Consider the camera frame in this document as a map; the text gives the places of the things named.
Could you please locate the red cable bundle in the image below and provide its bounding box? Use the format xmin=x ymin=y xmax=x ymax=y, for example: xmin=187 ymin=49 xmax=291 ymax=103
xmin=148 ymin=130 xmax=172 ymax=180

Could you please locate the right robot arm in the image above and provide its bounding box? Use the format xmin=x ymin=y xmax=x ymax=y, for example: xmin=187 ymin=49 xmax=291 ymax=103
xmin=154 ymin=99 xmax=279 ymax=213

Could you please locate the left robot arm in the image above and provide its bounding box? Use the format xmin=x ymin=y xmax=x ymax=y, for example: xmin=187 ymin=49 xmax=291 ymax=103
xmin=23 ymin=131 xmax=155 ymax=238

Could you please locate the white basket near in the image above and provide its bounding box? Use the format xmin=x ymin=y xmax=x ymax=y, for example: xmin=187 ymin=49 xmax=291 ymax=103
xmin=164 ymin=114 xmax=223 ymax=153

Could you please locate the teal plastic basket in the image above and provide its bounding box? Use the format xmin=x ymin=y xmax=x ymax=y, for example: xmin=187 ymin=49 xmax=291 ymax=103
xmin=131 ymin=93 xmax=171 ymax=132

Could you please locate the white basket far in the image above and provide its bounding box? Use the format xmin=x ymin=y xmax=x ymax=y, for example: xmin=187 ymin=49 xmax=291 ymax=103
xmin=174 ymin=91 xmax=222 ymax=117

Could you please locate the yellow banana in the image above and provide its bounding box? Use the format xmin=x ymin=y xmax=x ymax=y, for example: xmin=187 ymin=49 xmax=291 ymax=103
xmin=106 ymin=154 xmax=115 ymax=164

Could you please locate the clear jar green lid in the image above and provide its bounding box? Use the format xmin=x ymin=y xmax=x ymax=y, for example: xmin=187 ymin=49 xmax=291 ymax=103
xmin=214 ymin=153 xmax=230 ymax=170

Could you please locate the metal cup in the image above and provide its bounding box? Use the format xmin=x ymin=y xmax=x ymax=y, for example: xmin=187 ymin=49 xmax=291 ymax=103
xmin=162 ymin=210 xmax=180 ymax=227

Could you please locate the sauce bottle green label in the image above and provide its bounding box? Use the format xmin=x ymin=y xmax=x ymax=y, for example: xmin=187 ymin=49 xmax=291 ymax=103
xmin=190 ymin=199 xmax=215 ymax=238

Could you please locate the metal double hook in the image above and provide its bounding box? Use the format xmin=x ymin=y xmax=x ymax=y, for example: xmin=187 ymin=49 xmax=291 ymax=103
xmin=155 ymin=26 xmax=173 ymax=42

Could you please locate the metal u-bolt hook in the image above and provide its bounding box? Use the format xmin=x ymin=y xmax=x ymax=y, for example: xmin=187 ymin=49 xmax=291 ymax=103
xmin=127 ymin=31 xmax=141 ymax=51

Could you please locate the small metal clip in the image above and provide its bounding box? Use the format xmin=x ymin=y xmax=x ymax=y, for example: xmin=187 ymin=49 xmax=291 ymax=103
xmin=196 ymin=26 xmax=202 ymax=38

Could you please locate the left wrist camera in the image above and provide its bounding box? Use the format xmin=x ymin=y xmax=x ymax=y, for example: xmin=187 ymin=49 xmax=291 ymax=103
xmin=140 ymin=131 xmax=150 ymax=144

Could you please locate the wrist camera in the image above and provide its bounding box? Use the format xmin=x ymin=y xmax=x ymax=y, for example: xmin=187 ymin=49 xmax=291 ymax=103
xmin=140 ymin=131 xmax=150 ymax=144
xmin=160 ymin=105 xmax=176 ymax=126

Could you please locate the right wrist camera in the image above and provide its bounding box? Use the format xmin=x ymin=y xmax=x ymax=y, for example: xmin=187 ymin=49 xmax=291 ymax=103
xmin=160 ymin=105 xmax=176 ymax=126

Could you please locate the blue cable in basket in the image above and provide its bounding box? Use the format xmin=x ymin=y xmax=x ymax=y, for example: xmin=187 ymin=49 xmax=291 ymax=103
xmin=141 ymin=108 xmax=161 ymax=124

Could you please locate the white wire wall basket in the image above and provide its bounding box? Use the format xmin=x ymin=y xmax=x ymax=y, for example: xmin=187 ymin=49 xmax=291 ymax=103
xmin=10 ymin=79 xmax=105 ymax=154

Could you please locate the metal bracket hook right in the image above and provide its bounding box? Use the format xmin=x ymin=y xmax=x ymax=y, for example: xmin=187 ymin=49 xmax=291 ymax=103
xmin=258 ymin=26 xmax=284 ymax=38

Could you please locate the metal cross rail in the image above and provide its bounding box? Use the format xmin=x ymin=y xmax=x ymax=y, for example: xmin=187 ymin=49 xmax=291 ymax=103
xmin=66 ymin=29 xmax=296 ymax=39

****

→ **Your assignment**:
Lines from the one containing "Could you please locate the metal bracket" through the last line of the listing are to be restated word for word; no other line may appear.

→ **Response box**:
Could you please locate the metal bracket hook right in the image above and provide its bounding box? Use the format xmin=x ymin=y xmax=x ymax=y, for example: xmin=187 ymin=49 xmax=291 ymax=103
xmin=258 ymin=26 xmax=284 ymax=38

Could you please locate the metal cross rail in the image above and provide its bounding box? Use the format xmin=x ymin=y xmax=x ymax=y, for example: xmin=187 ymin=49 xmax=291 ymax=103
xmin=66 ymin=29 xmax=296 ymax=39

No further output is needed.